Никитин только пожал плечами:
— Прокуратура.
— Нет, туда мы точно не пойдем, — решил я. — Если милиция хоть когда-то была «народной», то прокуратуру испокон веков власть использовала, как дубинку. А в разум и сердце у дубинки я не верю. Что же делать?
— Это ты у меня спрашиваешь?! — удивился Никитин. — Насколько я понимаю, вы оба появились с чем-то особенно гадким, опасным и противозаконным и хотите заняться этим на моей территории? И вы еще спрашиваете у меня, как удобней это сделать?!
— Ну…
— А так как возможностей вы лишены, а на одном желании далеко не уедешь, то ищете кого-нибудь не слишком «коррумпированного», с одной стороны, и не слишком затюканного «чистыми руками» — с другой? Чтобы этот человек способствовал вам в ваших авантюрных начинаниях на территории моего отдела и привлекал к нам внимание и без того возбудившегося к руководящей деятельности главка?!
— Ну…
— Вы понимаете, что заниматься каким-либо расследованием в созданной ситуации более чем опасно? А уж применять ваши способы теперь — это все равно что прийти к генеральному прокурору и спросить: «Вам не нужны три идиота для показательного процесса о коррумпированной и жестокой милиции?»

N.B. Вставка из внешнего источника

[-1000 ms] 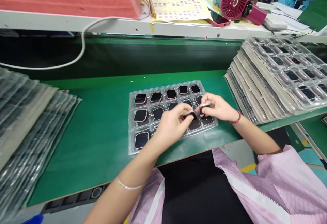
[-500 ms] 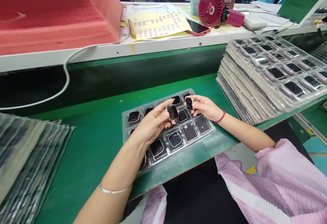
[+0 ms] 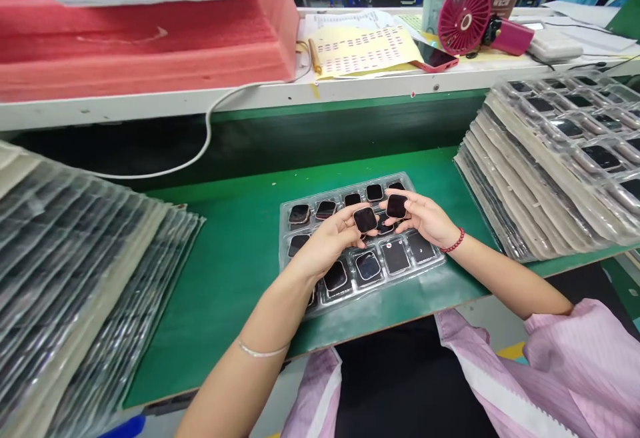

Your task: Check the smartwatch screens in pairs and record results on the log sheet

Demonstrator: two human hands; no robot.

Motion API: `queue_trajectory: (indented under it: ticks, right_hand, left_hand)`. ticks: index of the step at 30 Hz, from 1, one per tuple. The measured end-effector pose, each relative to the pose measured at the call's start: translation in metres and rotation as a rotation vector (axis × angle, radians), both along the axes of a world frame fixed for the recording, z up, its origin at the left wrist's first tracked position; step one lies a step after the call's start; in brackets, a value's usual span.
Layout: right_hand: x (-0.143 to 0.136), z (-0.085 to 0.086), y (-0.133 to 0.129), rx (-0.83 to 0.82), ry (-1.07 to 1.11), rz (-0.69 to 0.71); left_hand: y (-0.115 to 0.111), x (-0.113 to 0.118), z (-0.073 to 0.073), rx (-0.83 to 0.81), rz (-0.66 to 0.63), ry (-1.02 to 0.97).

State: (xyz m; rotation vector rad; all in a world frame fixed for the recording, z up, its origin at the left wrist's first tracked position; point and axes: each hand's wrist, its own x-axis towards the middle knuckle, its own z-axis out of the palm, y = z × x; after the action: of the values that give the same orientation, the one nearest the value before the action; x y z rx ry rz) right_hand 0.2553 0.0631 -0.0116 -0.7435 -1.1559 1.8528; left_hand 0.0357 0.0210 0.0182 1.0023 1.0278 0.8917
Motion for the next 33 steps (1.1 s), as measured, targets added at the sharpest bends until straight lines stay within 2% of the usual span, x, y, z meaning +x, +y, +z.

— Три? — насторожился я. — Значит, третий все же есть?
— После суток он сегодня, — вздохнул Никитин. — Отсыпается. Единственный опытный и тертый оперативник в отделе. Основная часть раскрытий на нем держится. Даже не знаю, зачем я это делаю. Помня о ваших прежних делах, догадываюсь, что потянете вы парня далеко за пределы расследования краж «тапочек и электросчетчиков». Хоть дело-то благое?
— Нужное дело, Семен Викторович, — горячо заверил я. — Пакостное, опасное, омерзительное, но… Надо браться за него, невзирая на все «чистые руки» и «пустые головы». И если удастся нам его раскрутить…
— А если не удастся? То-то и оно. Игорь Ракитин. Капитан. Перевелся в наш отдел из Октябрьского района через три недели после твоего увольнения. Весьма толковый мужик. Квартира у него в том районе, а так как на дорогу до Октябрьского уходит час только в один конец, то ни о какой халтуре не может быть и речи. А у него семья.
— Это несколько не то, что нам нужно, — признался я. — Я с некоторым недоверием отношусь ко всякого рода халтурам. Да и опять же: смотря где халтурит.
— Вот что, Куницын, — рассердился Никитин. — Будете копаться в предлагаемом, — пойдете подавать заявление в установленном порядке, понял?! Дают — бери. Пока дают… Да, насколько я знаю, он еще и не успел никуда пристроиться. Мать у него тяжело больна, а на нашу зарплату кроме аспирина ничего не купишь. Да и сынишка у него маленький. А то, что он не двурушничает, можно понять, заглянув к нему в квартиру: мебель уже давно хоронить пора, все, что можно было продать — продано, да и жена волком смотрит — вот-вот на развод подаст. Так что спит преимущественно на кухне или у нас в отделе. В наше время нищета и маленькая должность — признаки честности. Вот, кстати, интересный вопрос: может ли при нашем правительстве занимать высокую должность честный человек, да еще и проводить глобальные операции, требующие утверждения у самого высокого руководства?
— Может, — улыбнулся я. — Конечно может. Для этого надо лишь честно и много работать. Тогда можно стать и миллионером, и высоким начальником, и генералом… Как нам найти этого капитана?
— Завтра в отделе и увидите. Хотя подождите… Загляните-ка в пятый кабинет. Совсем не исключено, что он там. Дома он ночует пять спокойных ночей — как раз начиная от дня выплаты зарплаты. А потом… Но предупреждаю: втянете парня в какие-нибудь неприятности — я вас лично…
— Все будет нормально, — заверил я. — Не маленькие дети. Пойдем, поговорим. А нет, так завтра забежим.